The sieve test is a classic folk-magic ordeal found across European witch-trial and fairy-encounter narratives. In its Irish form, it tests whether the person attempting it acts on genuine instruction (the spirit's guidance to plaster the sieve with clay and green moss) rather than conventional wisdom (which says water cannot be held in a sieve). The sealed sieve then produces water that carries the authority and protection of the spirit who directed its gathering — when sprinkled on the threshold, this ritually-gathered water creates a barrier that supernatural visitors cannot cross. The test also demonstrates that the protection of the household requires specific, accurate knowledge, not just good intentions.
Why does iron protect against the witches in this story?
Iron's protective power against the sídhe (fairy folk) and related supernatural beings is one of the most consistent and ancient beliefs in Celtic tradition, documented from at least the early medieval period in Irish legal and literary texts. The belief likely originates from the historical period when iron-using peoples displaced earlier bronze-using cultures — iron was the new, powerful, 'magical' metal associated with the dominant culture. In folk practice, iron threshold objects (hinges, bolts, horseshoes), iron implements buried at boundaries, and iron in the form of a bolt or bar across a door were all understood to create an impenetrable barrier against beings from the otherworld, who could neither touch nor pass through iron.
What is the significance of calling the names of the dead in this story?

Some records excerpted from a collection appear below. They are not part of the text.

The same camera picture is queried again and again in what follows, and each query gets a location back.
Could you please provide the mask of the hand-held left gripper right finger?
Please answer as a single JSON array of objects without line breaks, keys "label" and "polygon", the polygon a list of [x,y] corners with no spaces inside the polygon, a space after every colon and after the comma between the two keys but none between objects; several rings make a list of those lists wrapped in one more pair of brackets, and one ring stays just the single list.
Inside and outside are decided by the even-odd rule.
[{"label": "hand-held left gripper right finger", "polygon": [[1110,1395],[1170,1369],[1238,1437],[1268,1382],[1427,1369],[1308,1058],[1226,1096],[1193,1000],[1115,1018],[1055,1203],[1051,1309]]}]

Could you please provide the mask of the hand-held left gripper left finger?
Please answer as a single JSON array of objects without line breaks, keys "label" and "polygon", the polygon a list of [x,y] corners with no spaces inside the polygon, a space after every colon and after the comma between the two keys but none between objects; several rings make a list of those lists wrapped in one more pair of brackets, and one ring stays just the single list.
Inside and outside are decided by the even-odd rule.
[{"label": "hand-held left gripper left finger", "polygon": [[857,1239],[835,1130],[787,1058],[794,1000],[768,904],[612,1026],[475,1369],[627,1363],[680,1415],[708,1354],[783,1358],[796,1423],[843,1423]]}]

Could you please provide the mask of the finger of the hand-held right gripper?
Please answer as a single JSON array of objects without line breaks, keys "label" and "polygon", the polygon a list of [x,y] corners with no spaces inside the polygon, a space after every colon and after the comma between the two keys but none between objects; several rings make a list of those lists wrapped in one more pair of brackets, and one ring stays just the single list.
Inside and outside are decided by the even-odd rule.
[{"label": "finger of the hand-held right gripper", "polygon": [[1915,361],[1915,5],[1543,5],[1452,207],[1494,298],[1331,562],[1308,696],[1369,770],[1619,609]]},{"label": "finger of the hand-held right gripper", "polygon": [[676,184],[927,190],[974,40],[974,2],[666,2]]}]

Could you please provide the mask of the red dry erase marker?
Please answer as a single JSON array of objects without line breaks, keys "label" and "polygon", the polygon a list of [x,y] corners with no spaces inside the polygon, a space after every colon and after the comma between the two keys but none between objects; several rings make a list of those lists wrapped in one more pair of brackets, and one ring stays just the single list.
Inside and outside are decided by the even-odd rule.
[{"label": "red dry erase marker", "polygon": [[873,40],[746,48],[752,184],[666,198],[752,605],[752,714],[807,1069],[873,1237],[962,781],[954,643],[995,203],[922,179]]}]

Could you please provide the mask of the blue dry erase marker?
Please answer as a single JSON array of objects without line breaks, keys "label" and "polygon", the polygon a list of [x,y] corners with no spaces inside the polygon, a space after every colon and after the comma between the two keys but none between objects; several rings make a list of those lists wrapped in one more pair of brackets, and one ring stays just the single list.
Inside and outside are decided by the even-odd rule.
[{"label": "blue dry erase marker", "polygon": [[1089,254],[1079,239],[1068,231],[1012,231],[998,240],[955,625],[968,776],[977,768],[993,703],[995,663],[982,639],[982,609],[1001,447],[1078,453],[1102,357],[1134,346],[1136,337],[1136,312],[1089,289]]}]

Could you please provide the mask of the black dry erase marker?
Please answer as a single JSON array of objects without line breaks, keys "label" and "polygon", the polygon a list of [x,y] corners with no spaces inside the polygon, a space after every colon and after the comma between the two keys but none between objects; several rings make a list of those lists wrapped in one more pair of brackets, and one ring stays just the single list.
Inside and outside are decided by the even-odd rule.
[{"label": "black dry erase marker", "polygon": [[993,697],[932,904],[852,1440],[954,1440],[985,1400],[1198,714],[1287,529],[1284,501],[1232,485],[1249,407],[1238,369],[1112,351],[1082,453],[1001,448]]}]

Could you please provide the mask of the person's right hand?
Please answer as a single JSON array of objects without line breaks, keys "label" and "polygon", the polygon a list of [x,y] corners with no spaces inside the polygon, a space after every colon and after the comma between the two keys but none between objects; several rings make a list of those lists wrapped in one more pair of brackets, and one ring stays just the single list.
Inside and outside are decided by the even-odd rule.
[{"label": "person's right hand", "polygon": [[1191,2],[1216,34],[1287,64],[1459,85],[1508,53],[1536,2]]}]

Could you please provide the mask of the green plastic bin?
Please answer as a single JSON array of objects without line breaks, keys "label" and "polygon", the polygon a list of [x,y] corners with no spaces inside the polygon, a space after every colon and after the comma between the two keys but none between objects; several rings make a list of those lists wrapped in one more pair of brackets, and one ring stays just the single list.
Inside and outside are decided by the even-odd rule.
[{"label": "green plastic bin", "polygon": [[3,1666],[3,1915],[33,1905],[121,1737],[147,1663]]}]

In Irish household-protection tradition, the names of the dead served multiple functions. Most directly, calling the names of those buried in the local churchyard at one's own threshold invoked the protective presence of the community's ancestors — beings who, while dead, retained an interest in the welfare of the living households they had known. It also signalled to supernatural visitors that the householder was connected to a community of the dead as well as the living, making them a more formidable adversary than a lone isolated individual. Some folklorists interpret this element as a survival of ancestor-cult practice in which the dead were regularly called upon as household guardians, a tradition that Christianity absorbed but did not entirely eliminate from Irish folk practice.